FACTS AND FIGURES - My genius moment was when I made a timeline for my daughter for American Girl and compared it to a timeline for our family. American Girl is a fabulous way to teach girls about history. They seem to make great pains to be historically accurate. Their stories and characters are engaging. As my daughter read their books and learned about the colonial era, Victorian etc. I added girls to the line in their proper chronological spots. I then added my parents right after American Girl "Molly" and myself right after American Girl "Julie." For three years now, I have referred back to that timeline to explain history to my daughter. How the world has changed, how American life has changed, and how the role of women has changed. Facts and figures are based around fiction stories my daughter adores. I try to hammer home the difference between truth and fiction and discuss the way her books make imaginative stories more wonderful with a history backdrop. (An online friend and I have been lamenting that they need a similarly engaging series for boys.)
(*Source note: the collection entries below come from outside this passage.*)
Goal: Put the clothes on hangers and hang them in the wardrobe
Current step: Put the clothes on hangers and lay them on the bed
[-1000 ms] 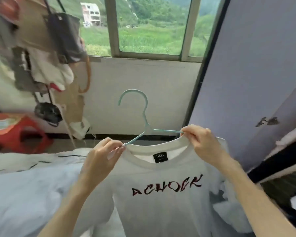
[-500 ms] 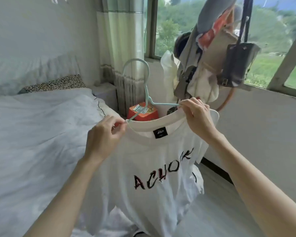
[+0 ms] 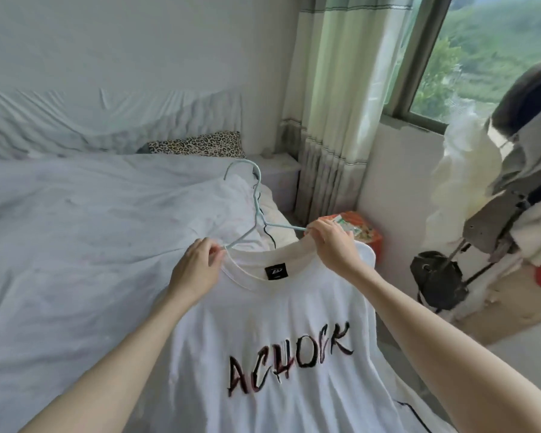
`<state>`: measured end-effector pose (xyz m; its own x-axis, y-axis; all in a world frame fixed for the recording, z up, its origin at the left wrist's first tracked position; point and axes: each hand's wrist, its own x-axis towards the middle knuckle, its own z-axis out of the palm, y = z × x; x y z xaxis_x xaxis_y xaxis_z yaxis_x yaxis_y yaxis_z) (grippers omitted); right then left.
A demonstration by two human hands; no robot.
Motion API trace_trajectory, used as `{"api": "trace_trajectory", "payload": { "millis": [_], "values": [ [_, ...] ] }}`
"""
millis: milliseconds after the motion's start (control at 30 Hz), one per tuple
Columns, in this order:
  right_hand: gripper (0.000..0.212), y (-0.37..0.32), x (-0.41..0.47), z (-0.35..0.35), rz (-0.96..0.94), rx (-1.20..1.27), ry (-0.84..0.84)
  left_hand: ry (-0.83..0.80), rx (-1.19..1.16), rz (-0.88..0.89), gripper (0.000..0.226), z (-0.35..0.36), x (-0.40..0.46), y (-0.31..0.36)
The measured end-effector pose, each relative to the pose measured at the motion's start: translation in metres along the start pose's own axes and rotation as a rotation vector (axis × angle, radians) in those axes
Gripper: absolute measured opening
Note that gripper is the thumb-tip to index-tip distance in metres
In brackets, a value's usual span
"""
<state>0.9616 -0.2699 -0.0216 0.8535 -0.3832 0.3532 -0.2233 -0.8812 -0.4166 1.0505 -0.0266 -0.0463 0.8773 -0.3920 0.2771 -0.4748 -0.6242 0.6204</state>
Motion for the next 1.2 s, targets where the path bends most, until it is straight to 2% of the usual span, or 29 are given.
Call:
{"api": "trace_trajectory", "payload": {
  "millis": [133, 200, 267, 400, 500, 567, 633, 733, 867, 933, 1033, 1133, 1200],
  "values": [
    [0.025, 0.017, 0.072, 0.074, 0.045, 0.023, 0.013, 0.075, 0.117, -0.024, 0.018, 0.038, 0.068, -0.04],
    [0.025, 0.023, 0.091, 0.114, 0.051, 0.025, 0.032, 0.128, 0.184, -0.037, 0.018, 0.057, 0.082, -0.064],
    [0.026, 0.032, 0.098, 0.159, 0.053, 0.039, -0.003, 0.116, 0.265, -0.062, 0.019, 0.081, 0.087, -0.096],
    [0.025, 0.056, 0.094, 0.24, 0.123, 0.101, -0.11, 0.023, 0.373, -0.105, 0.02, 0.129, 0.091, -0.156],
    [0.029, 0.071, 0.079, 0.28, 0.158, 0.113, -0.176, -0.087, 0.402, -0.203, 0.017, 0.16, 0.09, -0.191],
    [0.038, 0.077, 0.054, 0.298, 0.144, 0.122, -0.284, -0.245, 0.398, -0.283, 0.028, 0.176, 0.08, -0.214],
    [0.043, 0.082, 0.021, 0.309, 0.129, 0.106, -0.466, -0.385, 0.393, -0.306, 0.041, 0.185, 0.067, -0.229],
    [0.042, 0.085, -0.011, 0.311, -0.005, -0.031, -0.601, -0.516, 0.537, -0.246, 0.048, 0.185, 0.051, -0.227],
    [0.049, 0.08, -0.008, 0.291, 0.003, -0.077, -0.66, -0.625, 0.626, -0.266, 0.052, 0.168, 0.04, -0.208],
    [0.054, 0.074, -0.007, 0.271, 0.002, -0.093, -0.633, -0.575, 0.564, -0.254, 0.054, 0.157, 0.029, -0.189],
    [0.058, 0.062, -0.024, 0.224, 0.009, -0.081, -0.507, -0.443, 0.335, -0.206, 0.057, 0.141, -0.015, -0.153],
    [0.069, 0.048, -0.063, 0.167, 0.048, -0.044, -0.406, -0.476, 0.23, -0.207, 0.068, 0.121, -0.07, -0.119],
    [0.074, 0.044, -0.093, 0.131, 0.059, -0.073, -0.403, -0.496, 0.224, -0.169, 0.073, 0.108, -0.097, -0.1]
  ]
}}
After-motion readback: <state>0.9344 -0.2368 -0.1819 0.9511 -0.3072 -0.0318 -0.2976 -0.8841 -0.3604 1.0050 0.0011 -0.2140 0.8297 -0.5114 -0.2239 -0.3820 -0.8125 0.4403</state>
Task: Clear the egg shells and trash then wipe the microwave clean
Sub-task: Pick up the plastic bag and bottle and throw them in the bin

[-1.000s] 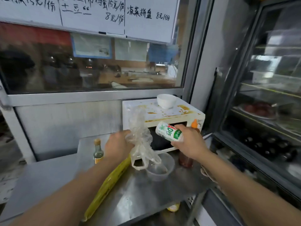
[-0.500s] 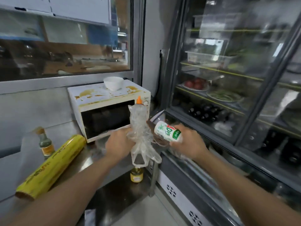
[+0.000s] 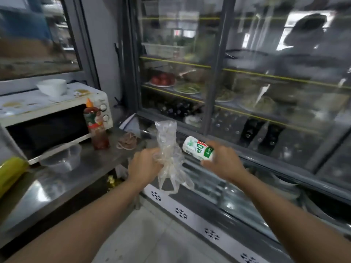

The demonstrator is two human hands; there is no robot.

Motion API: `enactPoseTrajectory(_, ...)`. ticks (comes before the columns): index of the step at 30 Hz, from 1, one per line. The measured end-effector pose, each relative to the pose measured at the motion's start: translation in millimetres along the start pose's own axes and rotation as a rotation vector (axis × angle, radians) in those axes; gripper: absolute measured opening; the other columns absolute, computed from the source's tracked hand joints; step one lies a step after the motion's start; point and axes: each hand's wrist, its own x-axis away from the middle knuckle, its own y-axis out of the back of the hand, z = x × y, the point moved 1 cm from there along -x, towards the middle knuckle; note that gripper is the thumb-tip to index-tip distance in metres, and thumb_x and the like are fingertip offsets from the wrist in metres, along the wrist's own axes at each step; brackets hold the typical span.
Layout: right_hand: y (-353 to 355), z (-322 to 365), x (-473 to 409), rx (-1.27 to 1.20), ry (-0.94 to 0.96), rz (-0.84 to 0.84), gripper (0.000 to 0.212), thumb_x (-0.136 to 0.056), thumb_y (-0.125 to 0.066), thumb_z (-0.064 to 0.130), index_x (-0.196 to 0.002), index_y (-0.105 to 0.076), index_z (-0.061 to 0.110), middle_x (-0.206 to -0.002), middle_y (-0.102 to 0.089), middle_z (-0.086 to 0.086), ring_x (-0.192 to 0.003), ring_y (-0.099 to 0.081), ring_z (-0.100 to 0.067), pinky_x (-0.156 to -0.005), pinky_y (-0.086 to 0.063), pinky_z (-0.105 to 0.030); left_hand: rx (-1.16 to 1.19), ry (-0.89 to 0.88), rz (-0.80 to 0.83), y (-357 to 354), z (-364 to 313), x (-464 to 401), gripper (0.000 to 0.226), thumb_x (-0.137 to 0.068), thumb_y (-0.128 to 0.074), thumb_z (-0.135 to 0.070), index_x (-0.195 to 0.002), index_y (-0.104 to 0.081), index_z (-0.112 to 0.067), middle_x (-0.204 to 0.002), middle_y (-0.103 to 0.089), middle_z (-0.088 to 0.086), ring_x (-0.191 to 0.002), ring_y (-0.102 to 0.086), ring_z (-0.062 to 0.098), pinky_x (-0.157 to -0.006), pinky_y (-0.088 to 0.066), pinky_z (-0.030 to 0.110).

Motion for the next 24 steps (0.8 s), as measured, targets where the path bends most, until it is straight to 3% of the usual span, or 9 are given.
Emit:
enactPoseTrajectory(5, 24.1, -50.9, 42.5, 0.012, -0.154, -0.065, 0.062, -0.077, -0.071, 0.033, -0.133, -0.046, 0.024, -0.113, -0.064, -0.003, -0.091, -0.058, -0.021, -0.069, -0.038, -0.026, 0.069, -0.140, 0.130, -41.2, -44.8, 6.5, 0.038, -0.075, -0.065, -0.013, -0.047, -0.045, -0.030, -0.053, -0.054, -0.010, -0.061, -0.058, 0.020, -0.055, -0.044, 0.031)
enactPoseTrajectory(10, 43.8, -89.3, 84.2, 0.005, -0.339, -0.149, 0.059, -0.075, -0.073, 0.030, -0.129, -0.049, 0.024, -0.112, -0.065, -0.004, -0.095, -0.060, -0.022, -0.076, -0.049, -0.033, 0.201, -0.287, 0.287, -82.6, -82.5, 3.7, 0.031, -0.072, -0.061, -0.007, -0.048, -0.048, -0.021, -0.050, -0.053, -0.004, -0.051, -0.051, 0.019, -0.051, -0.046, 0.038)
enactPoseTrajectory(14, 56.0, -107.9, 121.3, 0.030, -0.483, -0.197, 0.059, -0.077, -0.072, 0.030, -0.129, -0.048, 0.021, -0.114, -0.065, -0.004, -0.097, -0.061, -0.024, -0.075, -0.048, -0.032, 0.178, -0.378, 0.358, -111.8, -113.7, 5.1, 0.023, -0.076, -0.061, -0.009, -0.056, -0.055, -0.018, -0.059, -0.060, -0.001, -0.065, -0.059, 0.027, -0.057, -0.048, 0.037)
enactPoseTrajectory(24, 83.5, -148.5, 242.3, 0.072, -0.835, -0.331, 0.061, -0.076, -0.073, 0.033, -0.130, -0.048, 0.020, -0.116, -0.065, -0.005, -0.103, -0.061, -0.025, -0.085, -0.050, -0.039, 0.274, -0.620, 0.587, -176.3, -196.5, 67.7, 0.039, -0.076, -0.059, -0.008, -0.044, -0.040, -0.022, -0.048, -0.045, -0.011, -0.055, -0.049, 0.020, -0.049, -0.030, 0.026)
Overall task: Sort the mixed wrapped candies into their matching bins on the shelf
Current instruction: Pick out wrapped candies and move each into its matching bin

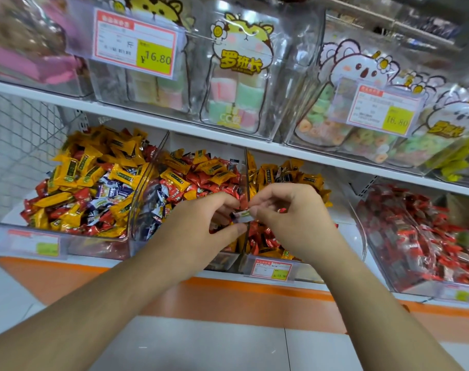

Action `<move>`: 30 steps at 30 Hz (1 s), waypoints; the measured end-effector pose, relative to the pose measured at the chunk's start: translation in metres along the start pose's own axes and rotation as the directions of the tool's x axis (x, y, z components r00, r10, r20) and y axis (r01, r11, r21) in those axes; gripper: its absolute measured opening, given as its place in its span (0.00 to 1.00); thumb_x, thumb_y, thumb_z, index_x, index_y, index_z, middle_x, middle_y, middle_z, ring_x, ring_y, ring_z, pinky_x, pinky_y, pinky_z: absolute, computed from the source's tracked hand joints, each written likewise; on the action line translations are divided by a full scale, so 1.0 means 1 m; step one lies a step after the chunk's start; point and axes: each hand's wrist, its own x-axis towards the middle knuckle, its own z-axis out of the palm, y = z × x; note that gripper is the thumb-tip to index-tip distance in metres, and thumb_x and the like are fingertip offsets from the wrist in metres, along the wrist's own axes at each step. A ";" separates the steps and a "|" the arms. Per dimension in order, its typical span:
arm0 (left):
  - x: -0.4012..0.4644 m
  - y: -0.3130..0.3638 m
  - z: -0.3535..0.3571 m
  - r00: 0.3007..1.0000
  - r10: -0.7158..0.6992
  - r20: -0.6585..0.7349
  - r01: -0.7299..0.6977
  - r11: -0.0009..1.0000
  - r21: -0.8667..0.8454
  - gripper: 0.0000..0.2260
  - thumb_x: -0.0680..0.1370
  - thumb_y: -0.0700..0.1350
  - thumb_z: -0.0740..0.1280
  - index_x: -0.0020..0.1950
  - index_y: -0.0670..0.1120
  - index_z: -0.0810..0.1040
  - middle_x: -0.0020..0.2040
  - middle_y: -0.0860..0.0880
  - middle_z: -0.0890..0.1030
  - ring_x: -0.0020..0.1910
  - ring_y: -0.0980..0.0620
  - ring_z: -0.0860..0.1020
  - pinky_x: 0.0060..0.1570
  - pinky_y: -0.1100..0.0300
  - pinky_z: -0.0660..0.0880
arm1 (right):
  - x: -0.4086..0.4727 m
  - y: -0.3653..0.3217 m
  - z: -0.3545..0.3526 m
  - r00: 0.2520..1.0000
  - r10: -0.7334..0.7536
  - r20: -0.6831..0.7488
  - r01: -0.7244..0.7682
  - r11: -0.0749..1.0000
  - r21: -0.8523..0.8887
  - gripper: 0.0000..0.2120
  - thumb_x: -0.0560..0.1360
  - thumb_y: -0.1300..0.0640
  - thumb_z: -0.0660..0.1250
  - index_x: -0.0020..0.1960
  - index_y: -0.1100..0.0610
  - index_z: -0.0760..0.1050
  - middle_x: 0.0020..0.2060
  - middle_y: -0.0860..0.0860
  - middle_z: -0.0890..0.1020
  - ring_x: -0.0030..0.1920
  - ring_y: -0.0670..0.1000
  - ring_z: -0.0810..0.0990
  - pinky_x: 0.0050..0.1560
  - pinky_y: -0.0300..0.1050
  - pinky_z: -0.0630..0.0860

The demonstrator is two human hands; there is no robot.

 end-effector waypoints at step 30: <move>0.001 -0.009 -0.006 0.999 -0.033 0.005 0.031 0.978 0.208 0.09 0.81 0.50 0.69 0.61 0.56 0.80 0.57 0.64 0.76 0.49 0.67 0.74 0.44 0.76 0.67 | 0.018 0.071 0.006 0.996 0.090 -0.019 -0.086 0.844 -0.529 0.13 0.73 0.65 0.71 0.39 0.48 0.76 0.36 0.43 0.81 0.40 0.48 0.80 0.40 0.52 0.82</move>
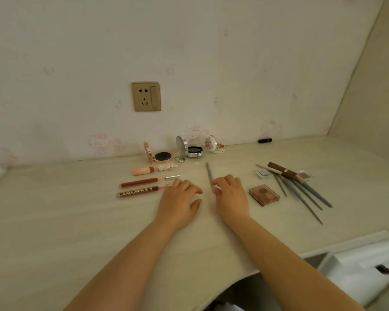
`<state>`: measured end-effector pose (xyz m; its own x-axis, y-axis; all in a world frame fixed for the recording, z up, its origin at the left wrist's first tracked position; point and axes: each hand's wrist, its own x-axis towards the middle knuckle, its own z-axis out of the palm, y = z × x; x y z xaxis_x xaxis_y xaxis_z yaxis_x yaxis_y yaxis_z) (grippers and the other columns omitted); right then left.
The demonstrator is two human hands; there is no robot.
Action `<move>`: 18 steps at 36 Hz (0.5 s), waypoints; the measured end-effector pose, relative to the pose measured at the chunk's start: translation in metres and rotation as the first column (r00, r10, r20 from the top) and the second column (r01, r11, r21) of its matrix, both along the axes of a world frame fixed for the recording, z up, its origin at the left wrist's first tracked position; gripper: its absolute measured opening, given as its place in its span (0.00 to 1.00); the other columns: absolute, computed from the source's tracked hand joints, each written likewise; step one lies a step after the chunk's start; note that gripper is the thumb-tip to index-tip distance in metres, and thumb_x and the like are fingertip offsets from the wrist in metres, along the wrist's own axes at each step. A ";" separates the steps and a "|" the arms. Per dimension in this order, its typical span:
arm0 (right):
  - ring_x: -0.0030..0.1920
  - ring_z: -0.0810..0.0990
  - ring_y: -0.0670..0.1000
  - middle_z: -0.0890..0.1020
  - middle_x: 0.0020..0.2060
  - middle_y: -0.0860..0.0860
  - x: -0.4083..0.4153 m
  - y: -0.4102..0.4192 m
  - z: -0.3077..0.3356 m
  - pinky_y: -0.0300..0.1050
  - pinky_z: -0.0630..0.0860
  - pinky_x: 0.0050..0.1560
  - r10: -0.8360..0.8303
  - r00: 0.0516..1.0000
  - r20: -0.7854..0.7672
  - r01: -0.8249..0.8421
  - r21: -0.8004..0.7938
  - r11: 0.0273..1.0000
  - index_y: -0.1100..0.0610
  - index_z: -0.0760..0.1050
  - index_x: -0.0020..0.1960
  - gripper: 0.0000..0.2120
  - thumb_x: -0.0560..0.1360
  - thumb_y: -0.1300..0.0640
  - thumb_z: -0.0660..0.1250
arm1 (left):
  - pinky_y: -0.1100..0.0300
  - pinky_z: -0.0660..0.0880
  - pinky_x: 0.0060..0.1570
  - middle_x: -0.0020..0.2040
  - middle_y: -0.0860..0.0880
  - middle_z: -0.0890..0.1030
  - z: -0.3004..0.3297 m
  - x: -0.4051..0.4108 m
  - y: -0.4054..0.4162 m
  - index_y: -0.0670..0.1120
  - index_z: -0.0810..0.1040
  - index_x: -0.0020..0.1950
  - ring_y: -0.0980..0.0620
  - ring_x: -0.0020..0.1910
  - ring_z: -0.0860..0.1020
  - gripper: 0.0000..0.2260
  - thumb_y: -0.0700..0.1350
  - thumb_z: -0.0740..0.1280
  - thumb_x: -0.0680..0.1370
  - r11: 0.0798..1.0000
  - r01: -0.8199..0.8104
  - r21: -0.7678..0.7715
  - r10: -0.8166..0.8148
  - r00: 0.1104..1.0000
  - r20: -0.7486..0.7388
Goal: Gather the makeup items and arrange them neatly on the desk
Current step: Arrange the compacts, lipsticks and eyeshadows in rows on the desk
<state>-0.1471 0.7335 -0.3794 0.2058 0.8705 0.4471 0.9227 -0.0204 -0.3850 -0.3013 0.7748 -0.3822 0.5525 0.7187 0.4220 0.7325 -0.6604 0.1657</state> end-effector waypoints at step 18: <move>0.56 0.70 0.56 0.77 0.56 0.54 0.189 -0.042 0.019 0.47 0.66 0.56 -0.401 0.916 0.009 0.400 -0.077 0.913 0.55 0.75 0.60 0.14 0.80 0.54 0.55 | 0.55 0.65 0.52 0.59 0.53 0.75 0.025 0.199 -0.021 0.54 0.77 0.58 0.49 0.60 0.68 0.12 0.52 0.60 0.77 0.981 0.072 -0.179 -0.070 0.997 0.015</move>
<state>0.0418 0.6919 -0.3608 0.5472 0.7454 0.3809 0.8284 -0.4170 -0.3741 -0.1023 0.7535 -0.3575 0.6020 0.7422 0.2946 0.6828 -0.6697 0.2920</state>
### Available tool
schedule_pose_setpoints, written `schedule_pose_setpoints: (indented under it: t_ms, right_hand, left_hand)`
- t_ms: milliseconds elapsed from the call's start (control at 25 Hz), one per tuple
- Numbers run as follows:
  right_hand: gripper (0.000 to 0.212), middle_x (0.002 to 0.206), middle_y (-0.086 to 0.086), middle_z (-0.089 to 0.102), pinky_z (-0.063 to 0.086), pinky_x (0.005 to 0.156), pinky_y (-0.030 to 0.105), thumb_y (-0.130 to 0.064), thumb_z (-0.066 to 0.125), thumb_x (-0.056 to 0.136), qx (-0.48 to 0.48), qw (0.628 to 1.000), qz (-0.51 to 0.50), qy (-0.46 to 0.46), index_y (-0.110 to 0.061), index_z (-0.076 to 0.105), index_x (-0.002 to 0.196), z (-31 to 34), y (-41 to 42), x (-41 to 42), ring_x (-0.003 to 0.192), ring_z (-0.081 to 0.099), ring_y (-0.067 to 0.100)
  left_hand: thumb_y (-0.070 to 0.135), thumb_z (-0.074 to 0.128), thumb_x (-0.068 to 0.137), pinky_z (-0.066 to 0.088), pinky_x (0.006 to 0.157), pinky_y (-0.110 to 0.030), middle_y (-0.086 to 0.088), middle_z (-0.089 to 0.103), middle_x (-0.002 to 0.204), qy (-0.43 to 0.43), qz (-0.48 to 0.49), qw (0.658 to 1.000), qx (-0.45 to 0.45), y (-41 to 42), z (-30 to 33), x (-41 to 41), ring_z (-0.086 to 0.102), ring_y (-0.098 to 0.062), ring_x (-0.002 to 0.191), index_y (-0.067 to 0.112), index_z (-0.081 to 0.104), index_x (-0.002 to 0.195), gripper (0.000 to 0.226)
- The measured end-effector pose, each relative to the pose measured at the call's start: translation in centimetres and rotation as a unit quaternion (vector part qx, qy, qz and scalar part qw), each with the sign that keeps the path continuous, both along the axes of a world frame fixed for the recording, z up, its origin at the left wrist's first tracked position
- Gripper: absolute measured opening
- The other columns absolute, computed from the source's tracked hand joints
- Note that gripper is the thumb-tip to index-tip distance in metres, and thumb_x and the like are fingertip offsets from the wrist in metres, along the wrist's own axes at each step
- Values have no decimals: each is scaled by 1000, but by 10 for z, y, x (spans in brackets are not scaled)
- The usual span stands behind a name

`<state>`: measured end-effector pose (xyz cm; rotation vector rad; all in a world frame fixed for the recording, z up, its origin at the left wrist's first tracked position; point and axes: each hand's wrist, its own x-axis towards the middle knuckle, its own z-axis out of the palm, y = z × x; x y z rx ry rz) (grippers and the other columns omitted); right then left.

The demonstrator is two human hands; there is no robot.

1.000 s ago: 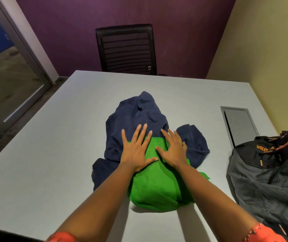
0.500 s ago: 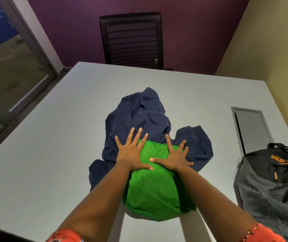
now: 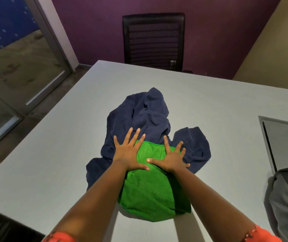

REINFORCEMENT - Learning at school, going to a museum, talking about my childhood, looking at old pictures, etc.,etc. It all reinforces everything else we do that surrounds the "study" of history. The more exposure a child has to ideas of history the better. The more often we point to something in the present and relate it to the past, the more a child understand and learns to love history. Here's another example: Hello Kitty just celebrated her 35th anniversary and my daughter got a special celebration doll from a birthday party recently. I turned it into a short history lesson. "Well, I was five then and Hello Kitty wasn't popular with me yet, but I liked Holly Hobby...let's go read about her and let's see what else was happening in the world then...let's go ask grandma what toys she played with as a kid...I wonder what they played with one hundred years earlier in American Girl Kirsten's time..."
Make it fun. Be imaginative. They really will get it and appreciate the past.